We should be thankful to all our friends who have stood by us in good times and in bad. Without them our paths would have been much harder. Without them our lives would not have been filled with so much laughter and joy. We would not have seen life through there eyes and would have never grown because of it.

We should be thankful to our families who have been there as far back as we can remember. Who we have many cherished memories with. Who sheltered us and told us everything would be all right. Who healed our wounds and encouraged us when we were down. And most recently, cooked or helped cook the meal we are about to enjoy!

And to those of you are with a special someone, you should be thankful that they have chosen you over all the rest, to be with. You be thankful that they love you despite your bad habits and a few less than desirable personality traits. You should be thankful to them knowing that there are many, many lonely people out there who dream of having what you have everyday.

And while this list is far from complete and there are still many of people that could be thanked, I will end with just one more very important thank you. I thank my parents for being brave enough to have children and tough it out through all the hardships we put upon them through growing up. I thank them from the bottom of my heart for being there for my sister and I when we needed them.

All this without thanking an imaginary friend. And that's the way it should be. Happy Thanksgiving everyone!

Polo:

Sounds like the inspiration of more than a glass wine, Dr. Elliot, by what you write...blood of Christ to you.

Orin Slagle:

I am simply too dense or densely too simple to understand what Dr. Elliott has written, here. I believe that he is saying that religion is not subject to "public proof and . . . public agreement." This, as I read it, condemns to failure the enterprise which Quinn and Meacham have commenced.

I too have taught at the University level--nearly forty years, in fact. I was at my worst whenever I believed that I possessed a truth that could not be sustained by public proof and agreement.
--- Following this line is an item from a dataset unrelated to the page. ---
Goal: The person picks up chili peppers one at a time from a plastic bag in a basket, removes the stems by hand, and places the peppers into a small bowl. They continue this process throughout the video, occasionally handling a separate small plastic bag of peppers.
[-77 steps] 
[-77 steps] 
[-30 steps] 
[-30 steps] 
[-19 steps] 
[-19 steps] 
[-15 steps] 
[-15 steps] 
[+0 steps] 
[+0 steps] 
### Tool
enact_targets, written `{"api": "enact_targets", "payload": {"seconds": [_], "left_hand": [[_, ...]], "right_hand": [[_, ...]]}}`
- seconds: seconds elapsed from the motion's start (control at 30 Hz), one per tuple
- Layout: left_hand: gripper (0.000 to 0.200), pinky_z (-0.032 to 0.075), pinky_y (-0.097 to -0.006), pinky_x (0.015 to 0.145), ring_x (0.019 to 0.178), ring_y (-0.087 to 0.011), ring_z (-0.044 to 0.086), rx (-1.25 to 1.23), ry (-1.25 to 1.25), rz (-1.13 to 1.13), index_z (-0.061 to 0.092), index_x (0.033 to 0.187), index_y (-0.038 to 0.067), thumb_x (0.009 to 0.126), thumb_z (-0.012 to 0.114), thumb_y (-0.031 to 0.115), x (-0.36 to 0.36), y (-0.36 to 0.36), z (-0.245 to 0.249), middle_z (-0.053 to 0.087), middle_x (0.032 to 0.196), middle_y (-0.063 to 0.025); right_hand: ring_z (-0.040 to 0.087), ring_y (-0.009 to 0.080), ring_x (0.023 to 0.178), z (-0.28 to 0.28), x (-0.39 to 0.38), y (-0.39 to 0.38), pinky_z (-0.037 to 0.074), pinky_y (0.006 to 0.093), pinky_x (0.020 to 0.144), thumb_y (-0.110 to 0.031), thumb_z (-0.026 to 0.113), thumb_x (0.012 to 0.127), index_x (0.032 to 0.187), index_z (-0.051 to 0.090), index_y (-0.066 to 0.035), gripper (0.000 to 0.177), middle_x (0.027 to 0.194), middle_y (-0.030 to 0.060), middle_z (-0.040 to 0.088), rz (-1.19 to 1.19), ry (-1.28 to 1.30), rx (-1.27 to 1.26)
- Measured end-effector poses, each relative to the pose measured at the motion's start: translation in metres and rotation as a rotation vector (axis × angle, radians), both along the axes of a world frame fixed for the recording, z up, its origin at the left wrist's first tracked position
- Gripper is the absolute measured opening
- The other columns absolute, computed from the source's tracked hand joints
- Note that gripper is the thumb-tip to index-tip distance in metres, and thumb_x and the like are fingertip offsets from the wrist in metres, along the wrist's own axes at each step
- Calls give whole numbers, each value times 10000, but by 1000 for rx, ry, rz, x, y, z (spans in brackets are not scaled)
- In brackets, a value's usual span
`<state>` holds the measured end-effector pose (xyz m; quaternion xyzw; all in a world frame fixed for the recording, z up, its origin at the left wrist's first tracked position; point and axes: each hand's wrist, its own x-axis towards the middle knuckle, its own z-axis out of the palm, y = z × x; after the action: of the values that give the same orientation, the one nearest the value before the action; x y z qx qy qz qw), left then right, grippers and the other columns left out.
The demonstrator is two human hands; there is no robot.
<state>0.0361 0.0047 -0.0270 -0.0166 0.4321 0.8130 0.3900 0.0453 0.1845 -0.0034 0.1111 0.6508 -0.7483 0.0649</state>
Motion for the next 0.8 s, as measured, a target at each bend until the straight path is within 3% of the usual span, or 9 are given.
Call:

I admit that it was tempting, at times, to say, "It is so because the Book and I say that it is so." I also admit that those were the times when preparation for class seemed inexpedient.

Perhaps, it is the failure to encourage public scrutiny of basic tenents that has caused "religion, the root of cultures and civilizations" to be the efficient cause, also, of egregious death and devistation.

Parker:

Dr. Elliott,

Forgive me for being obtuse here but what are you really saying?

"...courage to face the current impoverishing dogma--a prejudice infesting public education--that the important questions are those yielding to public proof and therefore public agreement. That eliminates religion, the root of cultures and civilizations."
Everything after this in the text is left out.